America has one of the highest crime rates in the world. Jim Crow/Trail of Tears neatly debunks your "ethnic/religious" argument. Criminal justice systems are ubiquitous and have been for millenia. You don't think that Victorian England had a functioning criminal justice system? Or the USSR? Or any other utterly inequitable society?
If people could "do things for themselves" in a vacuum, the world would be a lot better off than it is, and it wouldn't have taken us thousands of years for a very few societies to make dramatic progress.
Weena wrote:
You know why a lot of regulations occur? Because a lot of politicians and close business friends make bank on it.
Americans in 2011 arguing that libertarianism will increase freedom are like Soviets in 1981 arguing that Communism will improve the quality of consumer goods. It's ideological hypocrisy - a basic failure to identify cause and effect.
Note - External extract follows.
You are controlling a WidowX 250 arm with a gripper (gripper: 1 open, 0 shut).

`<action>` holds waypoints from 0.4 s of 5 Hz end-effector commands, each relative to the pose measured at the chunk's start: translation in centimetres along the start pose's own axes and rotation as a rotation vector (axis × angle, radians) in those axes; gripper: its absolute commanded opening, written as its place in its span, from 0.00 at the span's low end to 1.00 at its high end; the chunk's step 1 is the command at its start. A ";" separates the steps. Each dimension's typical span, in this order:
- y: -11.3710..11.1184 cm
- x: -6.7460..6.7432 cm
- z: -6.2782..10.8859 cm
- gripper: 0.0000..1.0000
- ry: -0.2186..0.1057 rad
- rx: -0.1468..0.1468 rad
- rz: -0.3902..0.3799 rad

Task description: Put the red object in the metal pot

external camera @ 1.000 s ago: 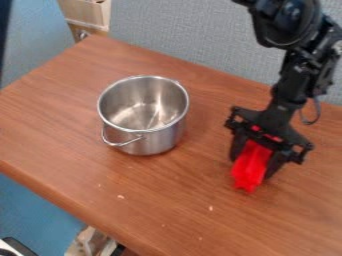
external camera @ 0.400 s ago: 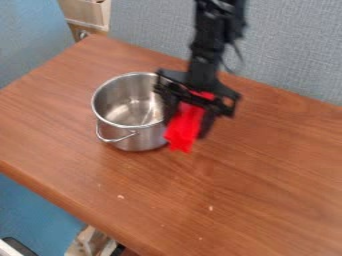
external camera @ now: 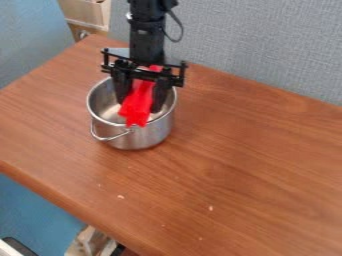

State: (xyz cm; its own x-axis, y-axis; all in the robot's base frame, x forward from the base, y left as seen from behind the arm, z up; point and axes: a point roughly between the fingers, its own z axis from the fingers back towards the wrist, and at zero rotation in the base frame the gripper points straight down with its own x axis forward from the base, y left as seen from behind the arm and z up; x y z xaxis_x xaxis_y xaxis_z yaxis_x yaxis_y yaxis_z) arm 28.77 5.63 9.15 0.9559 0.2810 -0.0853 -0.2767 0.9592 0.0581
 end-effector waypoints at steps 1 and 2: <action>0.4 0.8 1.8 0.00 -0.069 -0.005 0.014; 0.5 0.9 1.6 0.00 -0.070 -0.007 0.018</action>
State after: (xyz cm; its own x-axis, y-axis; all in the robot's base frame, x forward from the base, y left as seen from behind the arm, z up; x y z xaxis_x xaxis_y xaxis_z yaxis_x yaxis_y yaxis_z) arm 28.88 5.69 9.10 0.9562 0.2817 -0.0797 -0.2780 0.9590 0.0542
Nature abhors a vacuum. If the political system is weakened that means that the powerful in the private sector will be all the more able to do as they will. Crony capitalism works precisely because the government here is so weak compared to most other countries. If what you say is true then the countries with strong proactive governments (the EU and basically the entire Western world other than America) would be far worse off so far as personal, political and economic freedoms go.
That isn't the case, because it's hogwash, and libertarianism is simply a philosophy of willful ignorance.
There is a reason that this philosophy is only seen as anything other than crazy in America and only amongst those who know almost nothing about the world outside America.
Honest question: why do you think that is?